I'm sort of new to this whole thing and I figure anything is better than nothing, but doing things right is better than doing them off-the-cuff as I am now.


----------



## Jezcruzen (Oct 21, 2008)

Redtail said:


> I'm looking at the feasibility of my hiker's sleeping bag, a Mylar blanket and an 8x10 tarp.
> I'm sort of new to this whole thing and I figure anything is better than nothing, but doing things right is better than doing them off-the-cuff as I am now.


Mylar, or any non-porous material will keep in moisture that your body sheds during the night. Be sure to try your rig out before settling on it.


----------



## OldCootHillbilly (Jul 9, 2010)

Mylar blankets are intended as a emergency blanket, when ya got nothin else.
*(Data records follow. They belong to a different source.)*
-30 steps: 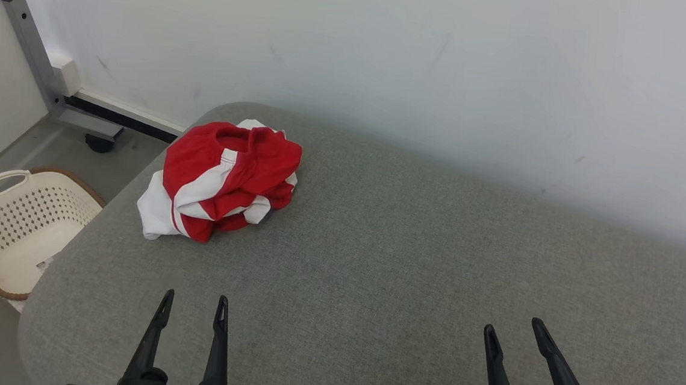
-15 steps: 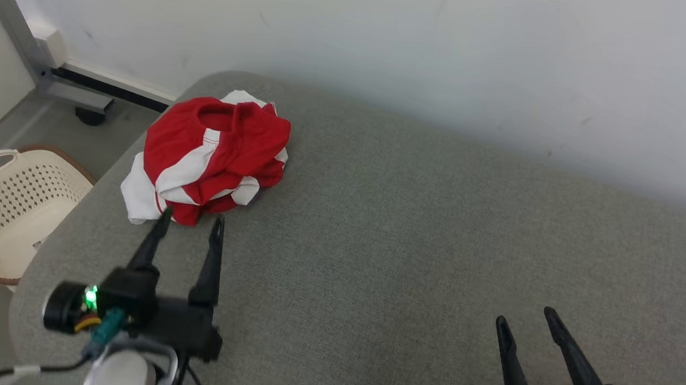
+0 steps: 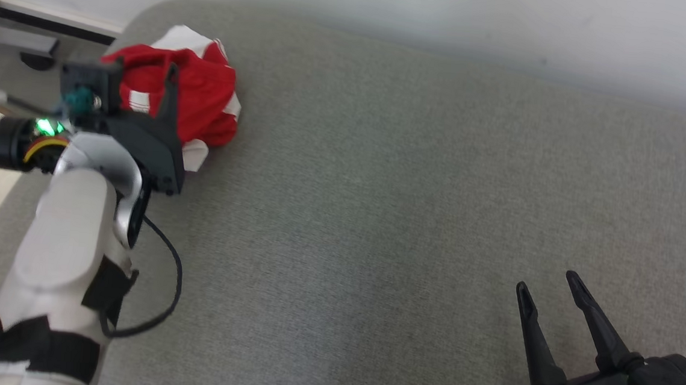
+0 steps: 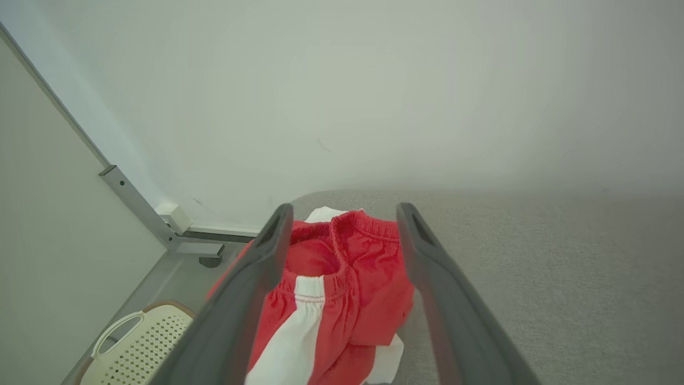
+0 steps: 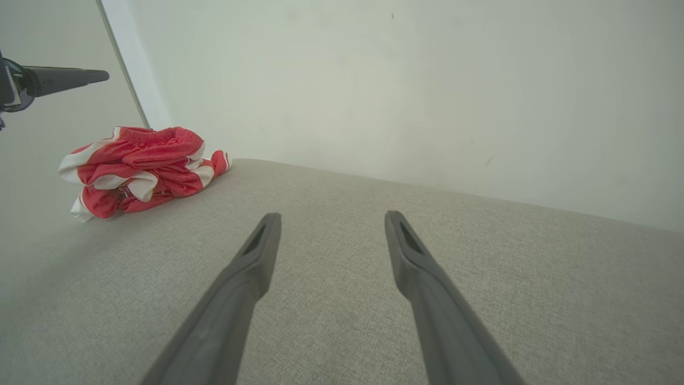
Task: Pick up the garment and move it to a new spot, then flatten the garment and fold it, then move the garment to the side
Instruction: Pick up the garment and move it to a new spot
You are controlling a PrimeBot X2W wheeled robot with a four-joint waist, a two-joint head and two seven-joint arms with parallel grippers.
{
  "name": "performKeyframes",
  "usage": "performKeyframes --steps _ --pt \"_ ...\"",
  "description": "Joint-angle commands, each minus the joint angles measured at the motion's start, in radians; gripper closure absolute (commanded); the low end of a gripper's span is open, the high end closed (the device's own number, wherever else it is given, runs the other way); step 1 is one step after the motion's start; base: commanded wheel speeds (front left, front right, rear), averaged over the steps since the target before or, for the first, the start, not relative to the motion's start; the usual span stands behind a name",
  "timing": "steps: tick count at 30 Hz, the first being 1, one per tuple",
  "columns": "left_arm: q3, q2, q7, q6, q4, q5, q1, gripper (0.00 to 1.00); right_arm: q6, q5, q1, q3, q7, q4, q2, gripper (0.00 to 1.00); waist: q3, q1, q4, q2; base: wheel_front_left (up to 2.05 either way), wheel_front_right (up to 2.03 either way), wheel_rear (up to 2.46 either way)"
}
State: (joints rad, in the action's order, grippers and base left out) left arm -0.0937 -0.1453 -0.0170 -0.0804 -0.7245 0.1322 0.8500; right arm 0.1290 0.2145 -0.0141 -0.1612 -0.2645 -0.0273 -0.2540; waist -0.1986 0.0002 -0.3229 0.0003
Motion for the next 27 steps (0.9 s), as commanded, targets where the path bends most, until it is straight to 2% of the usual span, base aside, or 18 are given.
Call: performKeyframes --steps 1,4,14,21,22,23,24,27 --pt "-0.003 -0.008 0.022 0.006 -0.039 -0.002 0.036 0.0 0.003 0.009 0.017 -0.007 -0.001 0.002 -0.011 0.0 -0.066 -0.0002 0.05 -0.0003 0.0 0.0 0.0" --pt "-0.01 -0.019 0.093 0.022 -0.129 -0.013 0.112 0.0 0.003 0.019 0.036 -0.02 -0.001 0.002 -0.024 0.0 -0.092 -0.0002 0.067 -0.0003 0.0 0.0 0.0" --pt "-0.038 -0.069 0.261 0.126 -0.354 -0.065 0.246 0.0 0.003 0.043 0.059 -0.04 -0.001 0.015 -0.047 0.0 -0.124 -0.0002 0.097 -0.0003 0.0 0.0 0.0" --pt "-0.042 -0.074 0.243 0.148 -0.423 -0.051 0.255 0.0 0.003 0.049 0.067 -0.047 -0.001 0.02 -0.052 0.0 -0.122 -0.0002 0.107 -0.0003 0.0 0.0 0.0" --pt "-0.045 -0.075 0.238 0.148 -0.43 -0.052 0.252 0.7 0.003 0.049 0.068 -0.048 -0.001 0.022 -0.05 0.0 -0.119 -0.0002 0.108 -0.0003 0.0 0.0 0.0" --pt "-0.047 -0.072 0.222 0.149 -0.432 -0.051 0.25 0.95 0.003 0.047 0.067 -0.05 -0.001 0.024 -0.046 0.0 -0.113 -0.0002 0.109 -0.0003 0.0 0.0 0.0" --pt "-0.046 -0.069 0.209 0.146 -0.435 -0.045 0.247 1.0 0.003 0.047 0.066 -0.053 -0.001 0.027 -0.043 0.0 -0.107 -0.0002 0.11 -0.0003 0.0 0.0 0.0" --pt "-0.03 -0.071 0.141 0.134 -0.432 -0.026 0.231 1.0 0.003 0.05 0.061 -0.059 -0.001 0.025 -0.029 0.0 -0.08 -0.0002 0.116 -0.0003 0.0 0.0 0.0"
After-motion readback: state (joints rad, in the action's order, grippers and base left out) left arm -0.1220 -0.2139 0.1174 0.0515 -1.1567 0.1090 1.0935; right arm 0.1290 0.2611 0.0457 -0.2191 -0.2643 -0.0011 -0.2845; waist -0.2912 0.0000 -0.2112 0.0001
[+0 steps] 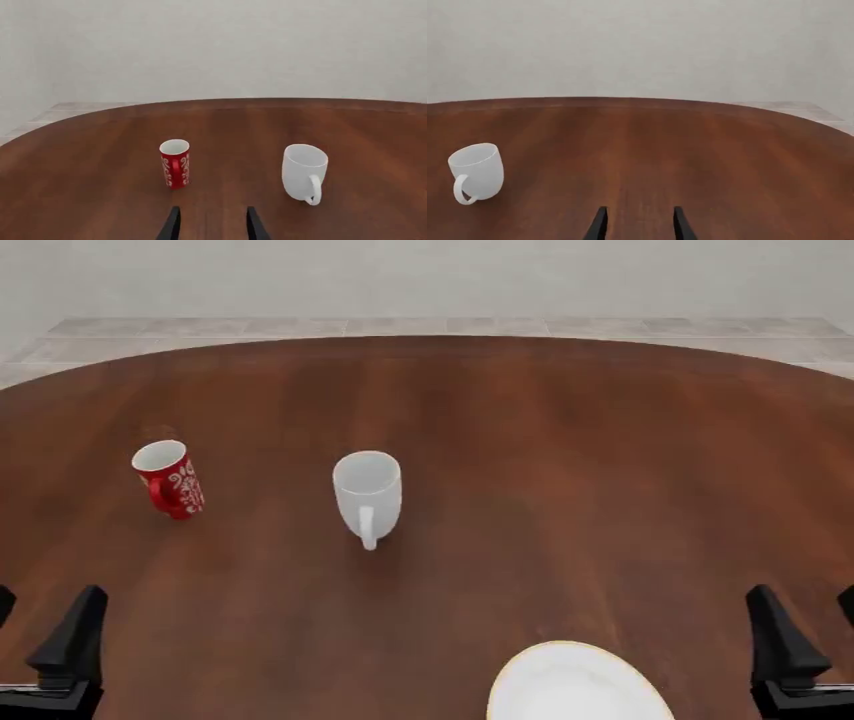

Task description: Put the white mug on the plate.

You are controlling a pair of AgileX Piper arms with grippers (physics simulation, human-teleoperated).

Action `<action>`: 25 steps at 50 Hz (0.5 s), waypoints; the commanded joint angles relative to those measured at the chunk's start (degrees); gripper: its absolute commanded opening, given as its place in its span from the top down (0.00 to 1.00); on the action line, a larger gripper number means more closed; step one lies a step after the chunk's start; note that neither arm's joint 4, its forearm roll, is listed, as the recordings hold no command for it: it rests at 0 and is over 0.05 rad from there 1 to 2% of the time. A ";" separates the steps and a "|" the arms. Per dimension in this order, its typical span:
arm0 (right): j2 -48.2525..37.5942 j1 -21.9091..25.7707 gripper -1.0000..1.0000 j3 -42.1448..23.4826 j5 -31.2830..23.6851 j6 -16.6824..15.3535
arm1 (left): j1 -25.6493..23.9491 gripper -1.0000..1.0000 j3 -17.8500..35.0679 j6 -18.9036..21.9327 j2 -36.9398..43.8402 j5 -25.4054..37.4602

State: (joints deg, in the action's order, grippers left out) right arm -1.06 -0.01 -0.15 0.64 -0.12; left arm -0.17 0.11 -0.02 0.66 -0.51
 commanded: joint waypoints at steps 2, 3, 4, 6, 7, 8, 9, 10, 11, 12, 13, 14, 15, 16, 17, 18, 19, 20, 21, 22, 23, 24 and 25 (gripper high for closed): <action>0.55 -0.01 0.00 -0.13 -0.48 0.14 | 0.17 0.00 0.33 0.05 -0.41 0.75; 0.51 -0.01 0.00 -0.12 -0.43 0.15 | 0.17 0.00 0.14 0.05 -0.38 0.53; 0.50 -0.01 0.00 -0.12 -0.43 0.15 | 0.17 0.00 0.10 0.05 -0.31 0.42; 0.50 -0.01 0.00 -0.13 -0.43 0.14 | 0.17 0.00 0.21 0.05 -0.32 0.54; 0.50 -0.01 0.00 -0.13 -0.44 0.15 | 0.16 0.00 0.24 0.06 -0.33 0.59; 0.50 -0.01 0.00 -0.13 -0.44 0.15 | 0.17 0.00 0.32 0.06 -0.38 0.72; 0.50 -0.01 0.00 -0.13 -0.44 0.15 | 0.17 0.00 0.32 0.06 -0.38 0.72; 0.43 -0.01 0.00 -0.09 -0.32 0.15 | 0.17 0.00 0.08 0.05 -0.40 0.50; 0.39 -0.01 0.00 -0.07 -0.26 0.15 | 0.17 0.00 0.10 0.08 -0.42 0.50; 0.33 -0.01 0.00 -0.04 -0.17 0.15 | 0.19 0.00 0.21 0.05 -0.41 0.62; 0.32 -0.01 0.00 -0.03 -0.15 0.15 | 0.19 0.00 0.16 0.04 -0.38 0.55; 0.33 -0.01 0.00 -0.03 -0.17 0.16 | 0.19 0.00 0.01 0.02 -0.39 0.44; 0.35 -0.01 0.00 -0.03 -0.19 0.17 | 0.19 0.00 -0.03 0.03 -0.39 0.40; 0.35 -0.01 0.00 -0.03 -0.19 0.17 | 0.19 0.00 -0.03 0.03 -0.39 0.40; 0.37 -0.01 0.00 -0.04 -0.21 0.16 | 0.19 0.00 -0.05 0.04 -0.37 0.36; 0.37 -0.01 0.00 -0.04 -0.22 0.17 | 0.19 0.00 -0.05 0.01 -0.31 0.34; 0.35 -0.01 0.00 -0.04 -0.19 0.17 | 0.19 0.00 -0.03 -0.03 0.01 0.08; 0.33 -0.01 0.00 -0.03 -0.16 0.17 | 0.19 0.00 -0.05 -0.03 -0.08 0.17; 0.28 -0.01 0.00 -0.02 -0.10 0.17 | 0.19 0.00 -0.06 -0.03 -0.16 0.26; 0.25 -0.01 0.00 -0.01 -0.07 0.18 | 0.19 0.00 0.00 -0.03 -0.10 0.24; 0.24 0.00 0.00 0.00 -0.05 0.18 | 0.19 0.00 -0.02 -0.02 -0.10 0.22; 0.21 0.00 0.00 0.00 -0.02 0.18 | 0.19 0.00 -0.06 -0.01 -0.14 0.21; 0.21 0.00 0.00 -0.01 -0.03 0.19 | 0.19 0.00 -0.06 -0.01 -0.14 0.22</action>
State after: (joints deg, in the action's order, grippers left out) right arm -0.75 -0.01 -0.18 0.48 0.04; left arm 0.00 0.12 -0.01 0.45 -0.20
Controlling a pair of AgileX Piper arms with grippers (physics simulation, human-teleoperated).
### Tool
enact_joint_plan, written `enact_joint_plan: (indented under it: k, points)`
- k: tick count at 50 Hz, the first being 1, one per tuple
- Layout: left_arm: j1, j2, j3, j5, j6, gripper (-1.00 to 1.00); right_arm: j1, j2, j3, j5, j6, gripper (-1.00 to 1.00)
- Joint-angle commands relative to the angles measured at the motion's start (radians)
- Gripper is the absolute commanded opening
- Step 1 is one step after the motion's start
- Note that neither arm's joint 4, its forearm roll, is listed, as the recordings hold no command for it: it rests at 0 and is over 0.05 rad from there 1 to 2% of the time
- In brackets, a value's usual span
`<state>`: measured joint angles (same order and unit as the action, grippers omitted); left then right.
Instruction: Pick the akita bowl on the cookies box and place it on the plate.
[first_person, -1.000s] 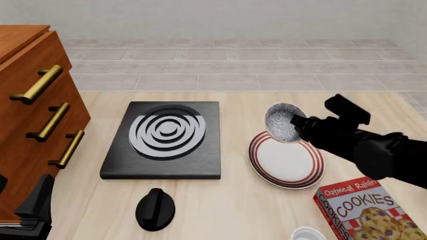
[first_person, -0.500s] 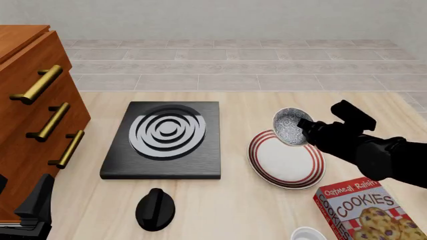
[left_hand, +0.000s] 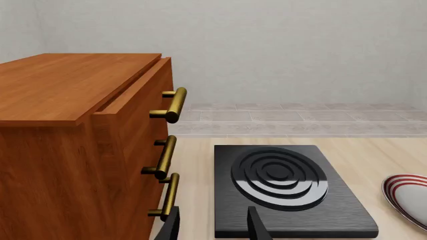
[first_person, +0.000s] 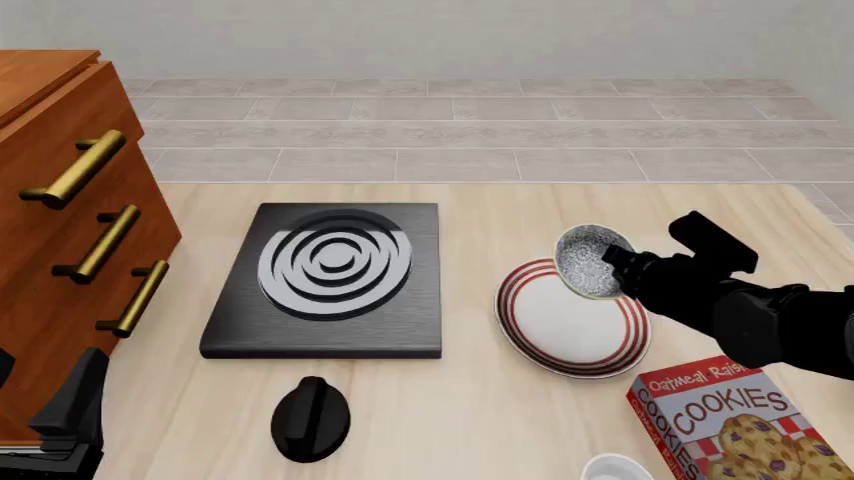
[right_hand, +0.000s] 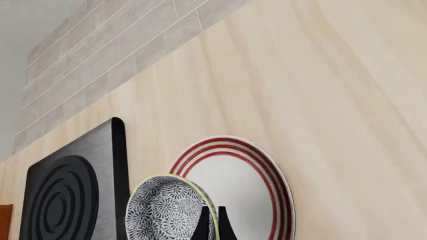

As jezcruzen said, they won't let moisture out, so sooner er later yer gonna get damp, damp an cold make fer a bad situation.

The tarp be alright fer a ground cloth er a shelter, but here again, it don't let moisture out. Canvas covers was used on the old bedrolls but have been replaced by goretex now.

Wool works out nice cause even if it gets wet still offers some warmth.

A foam pad offers some moisture protection an comfort from the rough ground.

A combonation sleepin system that can be adjusted to the weather conditions be the best way to go, add an subtract as ya need it.


----------



## Redtail (Oct 17, 2008)

THat's what I'm thinking. I just moved everything from an SDS style 4096 pack to a much more comfortable (and larger) 5.11 Rush 72 pack, and I'm thinking I could easily stuff a wool blanket in there. 

I have multiple outlets throughout the year to test the system's practicality in a conflict situation, what I think is likely a very good "stress" test to work the kinks out.


----------



## Expeditioner (Jan 6, 2009)

I use a GI system that I bought new at a surplus auction. It is a bit on the heavy side but does the job. You can use just the bivy cover in warm weather.


----------



## Johnboy (Oct 6, 2011)

My BOB or GHB is a true overnight camping kit with tube tent, foam ground pad, and light sleeping bag. It can be augmented with an additional light weight sleeping bag nested inside the other, and the two can be put inside a mylar bag in extreme conditions.


----------